The company has spent the last month working to resume services at Change following a breach on Feb. 21 that disrupted the healthcare payment system around the country and prompted a federal investigation.

UnitedHealth said it has made payments of upwards of $2.5 billion so far to offer assistance to healthcare providers impacted by the disruption. 

“We recognize the event has caused different levels of impact among providers; therefore, we continue to offer temporary funding assistance at no cost,” the company said. “We know many providers, especially smaller practices, are struggling, and we encourage those who need further assistance to access these resources.”

The company announced this month that it had restored critical services at Change Healthcare, some three weeks after the attack.

That same week, the U.S. Department of Health and Human Services (HHS)’s Office for Civil Rights (OCR) — which enforces HIPAA privacy, security and breach notification rules — said it was investigating the breach.
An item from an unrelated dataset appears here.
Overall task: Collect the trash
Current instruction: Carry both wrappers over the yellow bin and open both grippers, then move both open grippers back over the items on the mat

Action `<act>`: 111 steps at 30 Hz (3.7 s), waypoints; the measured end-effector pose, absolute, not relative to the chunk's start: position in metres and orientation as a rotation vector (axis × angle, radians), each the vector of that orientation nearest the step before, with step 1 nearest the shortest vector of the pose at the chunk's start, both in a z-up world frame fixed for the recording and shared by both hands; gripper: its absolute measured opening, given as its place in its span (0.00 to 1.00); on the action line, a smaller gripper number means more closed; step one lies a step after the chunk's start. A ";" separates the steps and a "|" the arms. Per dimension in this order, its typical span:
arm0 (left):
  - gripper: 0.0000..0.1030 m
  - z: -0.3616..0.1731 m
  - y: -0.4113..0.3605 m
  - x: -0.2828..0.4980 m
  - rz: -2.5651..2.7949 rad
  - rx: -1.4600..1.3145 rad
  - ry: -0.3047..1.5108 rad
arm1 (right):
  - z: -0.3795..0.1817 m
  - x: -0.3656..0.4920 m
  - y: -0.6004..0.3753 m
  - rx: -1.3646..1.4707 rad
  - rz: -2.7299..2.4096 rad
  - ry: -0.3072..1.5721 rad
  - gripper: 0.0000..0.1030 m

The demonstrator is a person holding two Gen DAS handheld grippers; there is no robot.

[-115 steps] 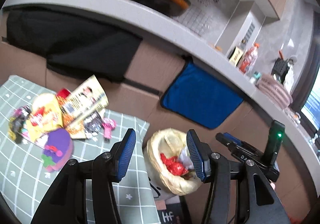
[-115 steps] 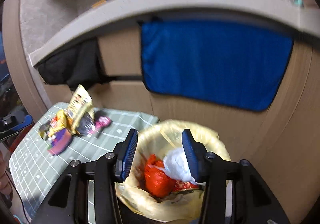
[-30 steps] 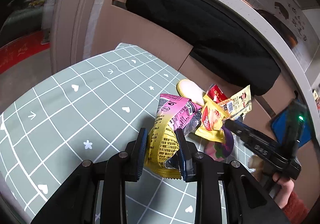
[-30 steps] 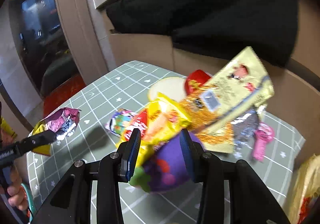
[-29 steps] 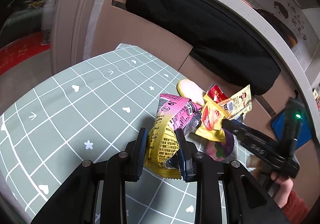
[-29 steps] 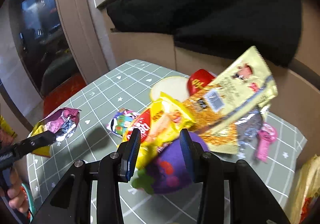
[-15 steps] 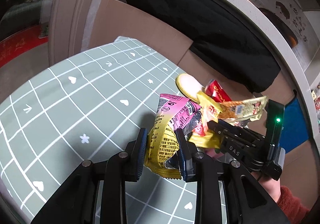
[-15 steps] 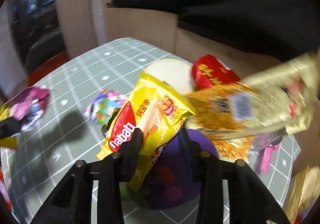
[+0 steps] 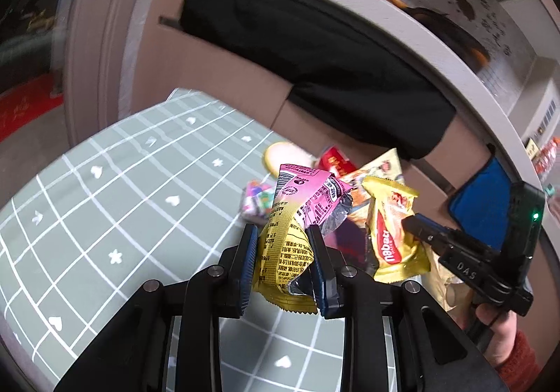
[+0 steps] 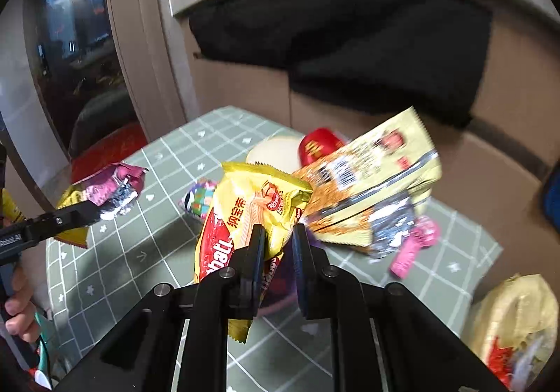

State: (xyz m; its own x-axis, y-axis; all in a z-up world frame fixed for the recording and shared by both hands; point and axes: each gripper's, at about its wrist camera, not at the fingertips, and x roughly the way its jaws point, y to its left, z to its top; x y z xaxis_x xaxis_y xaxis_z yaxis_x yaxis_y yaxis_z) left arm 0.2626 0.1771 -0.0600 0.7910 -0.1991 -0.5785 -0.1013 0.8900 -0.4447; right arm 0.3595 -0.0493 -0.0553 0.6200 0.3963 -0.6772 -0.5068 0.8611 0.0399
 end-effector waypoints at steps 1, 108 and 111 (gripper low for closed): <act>0.28 -0.054 0.172 0.263 -0.060 -0.464 0.652 | -0.049 0.357 -0.055 -0.152 0.515 0.722 0.14; 0.49 -0.009 -0.088 0.325 -0.403 -0.125 0.745 | -0.088 0.322 -0.369 0.105 0.024 0.862 0.27; 0.49 -0.003 -0.078 0.318 -0.396 -0.142 0.731 | -0.058 0.308 -0.360 0.118 0.084 0.787 0.27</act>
“Given the unprecedented magnitude of this cyberattack, and in the best interest of patients and health care providers, OCR is initiating an investigation into this incident,” OCR said in a “Dear Colleague” letter that addresses the incident.

“OCR’s investigation of Change Healthcare and UHG will focus on whether a breach of protected health information occurred and Change Healthcare’s and UHG’s compliance with the HIPAA Rules.”
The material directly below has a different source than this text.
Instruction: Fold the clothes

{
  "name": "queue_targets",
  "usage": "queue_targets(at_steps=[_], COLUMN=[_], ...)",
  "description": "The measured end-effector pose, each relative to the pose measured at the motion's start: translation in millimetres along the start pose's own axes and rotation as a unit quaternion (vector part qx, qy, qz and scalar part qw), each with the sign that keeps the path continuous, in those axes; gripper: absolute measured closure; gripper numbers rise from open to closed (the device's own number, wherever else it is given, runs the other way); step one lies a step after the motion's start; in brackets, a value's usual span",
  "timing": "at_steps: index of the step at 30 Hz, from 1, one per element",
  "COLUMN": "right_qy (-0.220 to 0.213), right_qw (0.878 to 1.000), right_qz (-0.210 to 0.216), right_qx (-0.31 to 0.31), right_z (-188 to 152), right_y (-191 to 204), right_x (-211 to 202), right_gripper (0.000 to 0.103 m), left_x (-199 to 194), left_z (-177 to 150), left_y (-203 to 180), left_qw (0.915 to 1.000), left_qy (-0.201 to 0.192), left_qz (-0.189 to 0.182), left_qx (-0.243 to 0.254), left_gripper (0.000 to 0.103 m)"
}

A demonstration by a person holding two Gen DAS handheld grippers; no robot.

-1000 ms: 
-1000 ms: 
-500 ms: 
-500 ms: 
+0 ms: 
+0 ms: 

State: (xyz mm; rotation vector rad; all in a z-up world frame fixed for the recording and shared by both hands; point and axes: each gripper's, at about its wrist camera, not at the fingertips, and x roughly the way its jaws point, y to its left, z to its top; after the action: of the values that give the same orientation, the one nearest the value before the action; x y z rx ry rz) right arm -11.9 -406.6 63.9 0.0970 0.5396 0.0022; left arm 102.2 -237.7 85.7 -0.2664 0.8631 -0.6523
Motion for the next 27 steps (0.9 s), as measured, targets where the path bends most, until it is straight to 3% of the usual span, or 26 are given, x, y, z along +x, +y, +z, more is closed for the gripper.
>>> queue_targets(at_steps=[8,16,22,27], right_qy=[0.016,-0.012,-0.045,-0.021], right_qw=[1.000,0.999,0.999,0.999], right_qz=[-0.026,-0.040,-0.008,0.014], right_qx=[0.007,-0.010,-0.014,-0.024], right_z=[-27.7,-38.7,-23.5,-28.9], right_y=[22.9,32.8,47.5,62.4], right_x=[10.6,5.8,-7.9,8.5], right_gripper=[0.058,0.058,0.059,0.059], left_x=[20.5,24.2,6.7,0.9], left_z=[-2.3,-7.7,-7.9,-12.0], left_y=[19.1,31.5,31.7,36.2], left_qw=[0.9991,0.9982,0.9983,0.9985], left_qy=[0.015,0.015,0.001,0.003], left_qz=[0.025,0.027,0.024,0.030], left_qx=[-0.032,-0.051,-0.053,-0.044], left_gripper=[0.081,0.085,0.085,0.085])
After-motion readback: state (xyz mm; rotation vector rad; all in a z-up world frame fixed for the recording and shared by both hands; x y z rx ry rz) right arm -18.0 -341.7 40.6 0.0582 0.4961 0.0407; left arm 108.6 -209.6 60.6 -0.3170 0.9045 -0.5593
UnitedHealth has said it would cooperate with the investigation.

PYMNTS this month examined the fallout of the cyberattack, apparently the work of the BlackCat ransomware group.

“Healthcare, like any other segment of the economy, has its own supply chains,” PYMNTS wrote at the time. “And any supply chain needs to have backups, redundancies and emergency measures in place.”

The American Hospital Association has said organizations should use the event to test the security of their own network, and recommended “backup technology which renders the backups ‘immutable’ — unable to be deleted, altered or encrypted.”